I spoke with Officer Richard Davies and he chronicled his memories as a training officer and when he went to the Academy, he remembered them saying, “If you’re in here to help people and change the world, then you’re here for the wrong reason. Well I disagreed.” Davies told me that being an officer was something that he wanted to do ever since he was a child and that it was a dream that finally took shape, almost 40 years later.

In 1995, Davies recalls that his Sergeant asked if he would volunteer for a new school “resource” program. At that time, this concept didn’t exist in the state of Arkansas. However, with a handful of schools in the area, he hoped that if he had to do it, then at least he’d get to do it a school of his choosing. His first choice, was Watson Chapel Junior High, a school that hadn’t had too many dealings with response calls for law enforcement, at the time. From what he remembers, junior high wasn’t fun the first time around so his reluctance was only natural. Davies says that he repeated the 9th grade twice and dropped out of 11th grade on the second day of school. His passion was in his music, but he says that he obtained his G.E.D and worked to support himself until something better came along. To his surprise, he claims that this time, going back to school was “absolutely the best decision I ever made in my entire career”.
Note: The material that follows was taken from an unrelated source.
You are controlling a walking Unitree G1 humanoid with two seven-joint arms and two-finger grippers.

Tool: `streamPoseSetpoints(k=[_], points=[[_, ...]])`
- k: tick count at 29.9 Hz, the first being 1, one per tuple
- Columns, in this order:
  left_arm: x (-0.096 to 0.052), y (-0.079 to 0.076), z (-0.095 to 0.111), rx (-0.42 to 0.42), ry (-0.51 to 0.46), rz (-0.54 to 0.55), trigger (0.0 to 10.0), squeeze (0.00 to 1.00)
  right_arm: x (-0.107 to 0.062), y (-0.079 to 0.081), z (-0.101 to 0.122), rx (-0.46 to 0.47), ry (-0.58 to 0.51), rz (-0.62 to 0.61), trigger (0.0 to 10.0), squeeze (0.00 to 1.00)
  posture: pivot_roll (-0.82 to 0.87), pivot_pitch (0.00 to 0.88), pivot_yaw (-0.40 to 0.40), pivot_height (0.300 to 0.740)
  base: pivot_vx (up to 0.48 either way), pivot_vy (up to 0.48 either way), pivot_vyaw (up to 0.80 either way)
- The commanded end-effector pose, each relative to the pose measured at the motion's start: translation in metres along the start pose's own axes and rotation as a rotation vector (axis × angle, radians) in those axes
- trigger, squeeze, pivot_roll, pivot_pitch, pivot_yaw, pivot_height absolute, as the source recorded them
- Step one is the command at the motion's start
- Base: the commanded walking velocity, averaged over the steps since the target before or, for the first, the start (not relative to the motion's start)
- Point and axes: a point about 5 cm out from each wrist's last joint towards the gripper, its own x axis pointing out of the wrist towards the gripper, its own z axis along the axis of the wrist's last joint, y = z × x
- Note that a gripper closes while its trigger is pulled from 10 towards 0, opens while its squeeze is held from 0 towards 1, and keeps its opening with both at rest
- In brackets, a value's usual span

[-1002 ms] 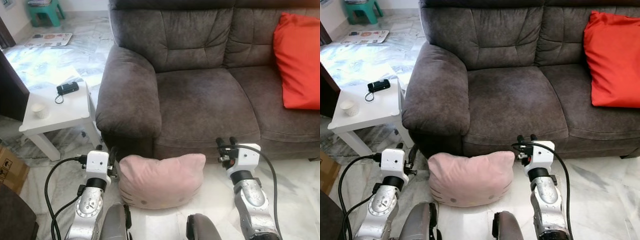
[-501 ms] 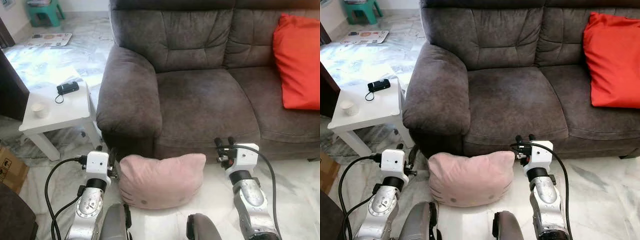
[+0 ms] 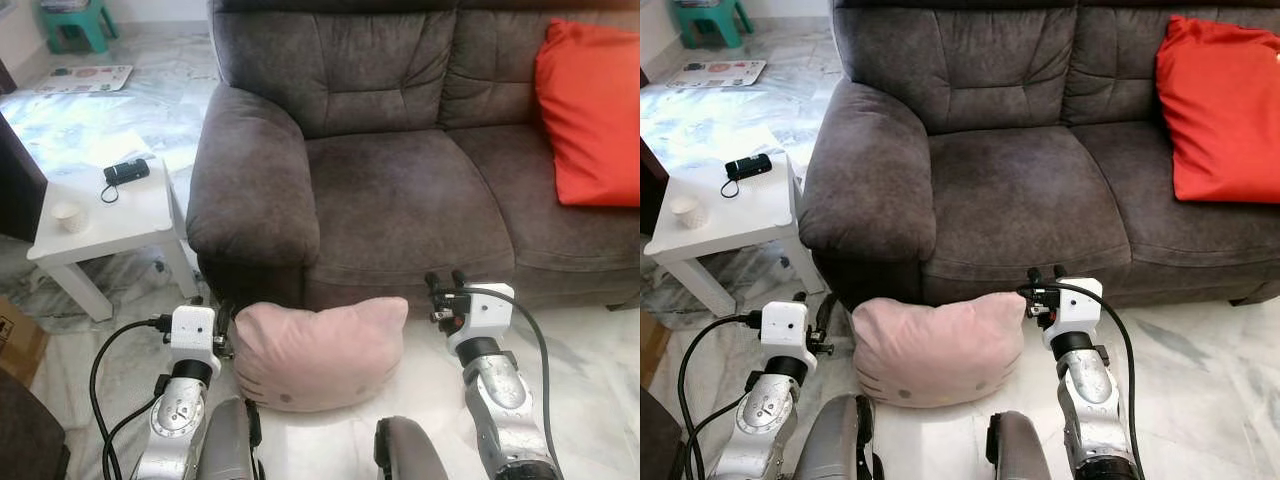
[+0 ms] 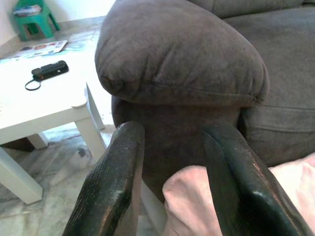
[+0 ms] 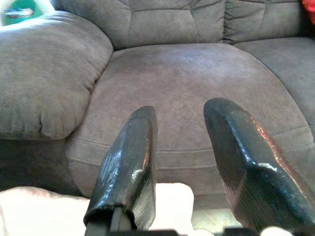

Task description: Move the pillow to the sofa from floor

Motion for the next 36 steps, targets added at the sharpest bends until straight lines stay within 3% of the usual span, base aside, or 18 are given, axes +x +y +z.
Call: streamPoseSetpoints(k=[1,6,15,26,36], points=[[0.0,-0.001,-0.002,-0.014,0.014,0.0,10.0,0.0,-0.002,-0.002,-0.003,0.002,0.011,-0.008,10.0,0.0,-0.05,0.115,-0.005,0.578,0.0,0.0,0.0],[0.001,-0.002,-0.001,-0.018,0.003,0.0,10.0,0.0,-0.001,-0.002,-0.005,0.004,0.03,-0.016,10.0,0.0,-0.05,0.114,-0.006,0.578,0.0,0.0,0.0],[0.001,-0.001,-0.001,-0.017,0.004,0.003,10.0,0.0,0.0,0.0,-0.005,-0.001,0.028,0.001,10.0,0.0,-0.05,0.116,-0.005,0.518,0.0,0.0,0.0],[0.002,-0.002,-0.001,-0.03,0.014,-0.003,10.0,0.0,-0.001,0.002,-0.006,-0.032,0.027,0.035,10.0,0.0,-0.05,0.116,-0.006,0.518,0.0,0.0,0.0],[0.004,-0.003,-0.004,-0.043,0.035,-0.019,10.0,0.0,-0.003,0.008,-0.006,-0.042,0.018,0.084,10.0,0.0,-0.05,0.116,-0.005,0.518,0.0,0.0,0.68]])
When Officer Davies was notified that the school he’d been assigned to was Jack Robey Junior High School, I imagine the Officer envisioned his first day on campus would be something like a scene from the 80’s classic film, Lean On Me, starring Morgan Freeman as a new high school principal, Mr. Joe Clark. In the mid-90s when I attended, Jack Robey was what some considered to be an “at-risk” institution, with a population of nearly 1,200 students, according to data by the 2014 NCES, AR Dept. of Education, that’s almost twice the population that it serves today. On a typical day, there could be any number of fights between 2 to12. Prior to this new initiative, the idea of a “Resource Officer” was unheard of. No one knew what it was or what it entailed of. Davies says that the instructions he received from his lieutenant were “Do what you do. End of orders.” And with instructions in hand, he set out to do just that.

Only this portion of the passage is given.